The Giri Govardhan Shila embodies the essence of devotion, protection, and the sanctity of nature in Hinduism. Its significance goes beyond a mere physical stone; it stands as a testament to the eternal bond between Lord Krishna and his devotees. The story of the Shila teaches us the value of faith, humility, and the delicate balance between humanity and the environment. As devotees continue to gather around this sacred emblem, they are reminded of the timeless message it carries the power of devotion and the profound connection between the divine and the earthly.

Identifying Symbols of Giri Govardhan Shila

Sudarshana is a Dvaraka-Shila with one prominent Wheel (Chakra), Lakshmi-Narayana is a Shila with two Chakras, and Trivikrama is a Shila with three Chakras, according to the Prahlada Samhita. Janardana is the Shila with four Chakras, Vasudeva has five Chakras, Pradyumna has six Chakras, and Baladeva has seven Chakras. Purushottama is the one with eight Chakras, Navavyuha has nine Chakras, Dashmurti has 10 Chakras, and Aniruddha has eleven Chakras. Dvadasatmaka is a Dwaraka-Shila with twelve Chakras, while Ananta is a Dwaraka-Shila with more than twelve Chakras. The type of Shila is also determined by the shape of the Dwarka Shila.

Benefits of Different Types of Giri Govardhan Shila

The Kapila-Pancaratra describes the advantages of worshipping several sorts of Giri Govardhan Shila. Sudarsana, a lovely shila with one Chakra on it, is said to grant liberation. The two-chakra Lakshmi-Narayana Dvaraka-Shila provides opulence and emancipation, whereas the three-chakra Acyuta-Shila provides esteem equal to Lord Indra. With four Chakras, the Shila known as Chaturbhuja gives religious thinking, economic development, happiness, and release. A Vasudeva-Shila with five Chakras removes the fear of birth and death, whereas a Pradyumna-Shila with six Chakras bestows beauty and wealth. The Balabhadra-Shila, which has seven Chakras, bestows fame and ensures the continuation of one lineage, but the Purushottama-Shila, which has eight Chakras, bestows all kinds of blessings. A Narasimhadeva-Shila has nine Chakras and delivers the maximum blessings, whereas a Dashavatara Dwaraka-Shila has 10 Chakras and grants monarchy.

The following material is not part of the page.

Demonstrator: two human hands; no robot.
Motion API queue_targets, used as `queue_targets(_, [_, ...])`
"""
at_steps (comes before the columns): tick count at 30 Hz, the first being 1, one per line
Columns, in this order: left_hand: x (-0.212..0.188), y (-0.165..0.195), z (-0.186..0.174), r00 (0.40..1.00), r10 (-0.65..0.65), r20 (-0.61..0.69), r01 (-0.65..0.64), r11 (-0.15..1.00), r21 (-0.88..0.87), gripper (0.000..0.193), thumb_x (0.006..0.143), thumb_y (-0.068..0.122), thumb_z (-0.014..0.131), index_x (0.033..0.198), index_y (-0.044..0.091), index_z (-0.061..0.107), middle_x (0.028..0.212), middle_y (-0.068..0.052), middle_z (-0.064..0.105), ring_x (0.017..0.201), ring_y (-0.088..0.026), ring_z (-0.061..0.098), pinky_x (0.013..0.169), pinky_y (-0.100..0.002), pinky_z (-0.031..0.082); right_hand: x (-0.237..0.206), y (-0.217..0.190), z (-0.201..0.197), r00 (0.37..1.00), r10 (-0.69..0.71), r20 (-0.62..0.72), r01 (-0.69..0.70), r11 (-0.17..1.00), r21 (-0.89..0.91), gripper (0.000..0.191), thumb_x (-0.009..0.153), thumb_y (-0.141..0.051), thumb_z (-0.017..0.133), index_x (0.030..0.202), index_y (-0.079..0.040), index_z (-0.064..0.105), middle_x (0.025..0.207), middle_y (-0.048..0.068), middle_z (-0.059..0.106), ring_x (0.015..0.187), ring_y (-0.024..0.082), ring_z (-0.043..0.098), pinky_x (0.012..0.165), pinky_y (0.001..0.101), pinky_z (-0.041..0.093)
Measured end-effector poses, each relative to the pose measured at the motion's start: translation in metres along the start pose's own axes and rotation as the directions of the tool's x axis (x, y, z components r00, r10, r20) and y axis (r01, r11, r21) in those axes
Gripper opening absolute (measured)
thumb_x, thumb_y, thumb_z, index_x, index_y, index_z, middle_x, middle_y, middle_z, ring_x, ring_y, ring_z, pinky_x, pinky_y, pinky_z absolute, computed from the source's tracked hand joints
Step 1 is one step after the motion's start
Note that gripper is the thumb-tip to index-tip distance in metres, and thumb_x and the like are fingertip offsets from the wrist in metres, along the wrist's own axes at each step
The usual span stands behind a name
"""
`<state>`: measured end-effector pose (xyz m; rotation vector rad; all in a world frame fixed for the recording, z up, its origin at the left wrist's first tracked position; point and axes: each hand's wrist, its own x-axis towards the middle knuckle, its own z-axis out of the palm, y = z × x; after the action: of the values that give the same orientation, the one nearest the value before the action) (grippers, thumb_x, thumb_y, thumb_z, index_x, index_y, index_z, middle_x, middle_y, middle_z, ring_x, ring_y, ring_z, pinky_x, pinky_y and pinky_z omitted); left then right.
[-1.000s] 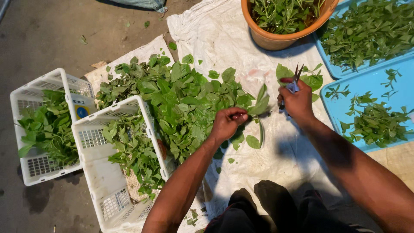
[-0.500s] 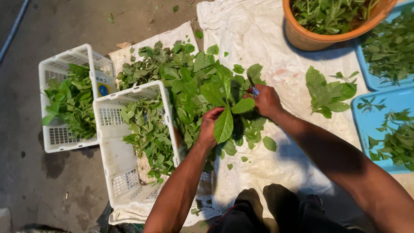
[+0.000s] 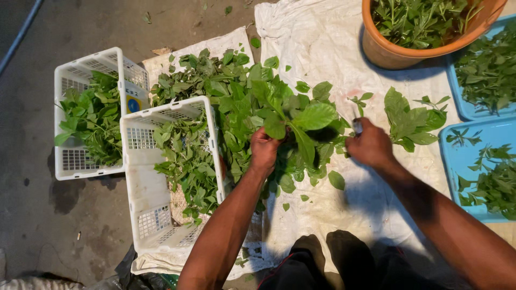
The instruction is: The person uses shears to trim leaves from stems. The person holds stems in the left hand and cuts with the right hand, placing trimmed leaves into white baskets and stems into blue trays. The person continues trimming throughout the clip.
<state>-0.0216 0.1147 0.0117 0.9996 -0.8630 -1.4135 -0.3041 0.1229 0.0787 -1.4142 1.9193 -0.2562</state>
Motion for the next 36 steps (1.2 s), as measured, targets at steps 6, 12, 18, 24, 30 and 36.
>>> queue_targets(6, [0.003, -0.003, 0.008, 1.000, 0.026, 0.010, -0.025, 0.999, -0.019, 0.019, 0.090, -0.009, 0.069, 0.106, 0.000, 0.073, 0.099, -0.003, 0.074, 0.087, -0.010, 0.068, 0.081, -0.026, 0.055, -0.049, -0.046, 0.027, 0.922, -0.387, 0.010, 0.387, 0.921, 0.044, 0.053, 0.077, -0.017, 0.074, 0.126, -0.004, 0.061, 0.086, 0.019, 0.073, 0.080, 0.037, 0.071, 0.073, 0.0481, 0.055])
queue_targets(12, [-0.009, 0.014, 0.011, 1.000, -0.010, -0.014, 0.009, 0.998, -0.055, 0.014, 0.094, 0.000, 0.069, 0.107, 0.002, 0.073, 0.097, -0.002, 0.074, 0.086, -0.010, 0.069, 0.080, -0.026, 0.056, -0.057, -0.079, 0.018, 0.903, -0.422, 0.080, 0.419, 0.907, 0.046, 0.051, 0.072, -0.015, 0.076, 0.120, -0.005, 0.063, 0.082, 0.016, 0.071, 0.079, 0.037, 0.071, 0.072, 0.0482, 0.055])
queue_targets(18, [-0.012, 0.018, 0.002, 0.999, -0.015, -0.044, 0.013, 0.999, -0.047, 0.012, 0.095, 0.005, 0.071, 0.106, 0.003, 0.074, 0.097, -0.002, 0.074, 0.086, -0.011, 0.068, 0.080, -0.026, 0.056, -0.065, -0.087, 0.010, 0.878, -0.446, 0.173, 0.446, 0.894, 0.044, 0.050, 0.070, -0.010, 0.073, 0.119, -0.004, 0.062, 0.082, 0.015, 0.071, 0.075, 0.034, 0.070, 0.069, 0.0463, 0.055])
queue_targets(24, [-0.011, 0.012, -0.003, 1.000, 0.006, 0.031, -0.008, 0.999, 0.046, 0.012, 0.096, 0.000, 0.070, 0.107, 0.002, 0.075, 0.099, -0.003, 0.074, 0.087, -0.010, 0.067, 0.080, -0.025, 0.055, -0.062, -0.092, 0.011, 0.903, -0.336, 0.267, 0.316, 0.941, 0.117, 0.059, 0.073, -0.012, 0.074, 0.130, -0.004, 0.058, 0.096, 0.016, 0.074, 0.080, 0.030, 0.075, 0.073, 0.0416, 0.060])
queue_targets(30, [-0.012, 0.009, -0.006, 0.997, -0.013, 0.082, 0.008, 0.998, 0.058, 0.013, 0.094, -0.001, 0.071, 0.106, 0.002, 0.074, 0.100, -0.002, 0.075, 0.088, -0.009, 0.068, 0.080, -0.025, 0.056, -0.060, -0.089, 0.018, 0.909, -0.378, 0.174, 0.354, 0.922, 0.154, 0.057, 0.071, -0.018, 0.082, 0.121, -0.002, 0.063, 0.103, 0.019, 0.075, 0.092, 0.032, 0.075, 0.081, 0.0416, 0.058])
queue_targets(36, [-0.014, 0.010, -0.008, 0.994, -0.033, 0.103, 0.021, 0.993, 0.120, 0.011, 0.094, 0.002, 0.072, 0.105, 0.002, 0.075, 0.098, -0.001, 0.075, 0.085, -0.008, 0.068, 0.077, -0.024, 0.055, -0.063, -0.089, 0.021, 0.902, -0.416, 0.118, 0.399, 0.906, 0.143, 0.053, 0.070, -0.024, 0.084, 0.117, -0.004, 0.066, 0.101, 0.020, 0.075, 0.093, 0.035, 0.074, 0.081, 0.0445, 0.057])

An Aniruddha-Shila, with eleven Chakras, bestows glory and kingship, while a Dwadasatmaka-Shila, with twelve Chakras, bestows emancipation and bliss. The white Shila, according to the Kapila-Pancaratra, bestows sons, grandsons, money, power, and all kinds of bliss, hence this variety of Shila should be cherished. A Giri Govardhan Shila with consistent Chakras offers happiness, a twelve or more Chakra Shila is particularly auspicious, and round and square shilas bring happiness, according to Garga and Galava Rishis. Worshiping Shaligrama-Shila with Dwaraka-Shila-According to the Brahma Purana, wherever Shalagrama-Shila and Dvaraka-Shila are worshipped together, salvation or mukti is present. In the Skanda Purana, Brahma and Narada have a discourse in which Brahma says, "Munishvara, o Munishvara! Every level of opulence increases inexorably wherever Dwaraka-Shila sits in front of the Shalagrama-Shila." It is written somewhere that one who worships Dvaraka-Shila and twelve Shalagrama-Shila on a daily basis will be respected even in Vaikuntha-dhama. The worship of the Dvararvati-stone (obtained from the Gomati river in Dvaraka) coupled with the salagrama-stone is regarded meritorious in the Vaishnava tradition, because the latter variety of stones are particular forms assumed by Krishna himself.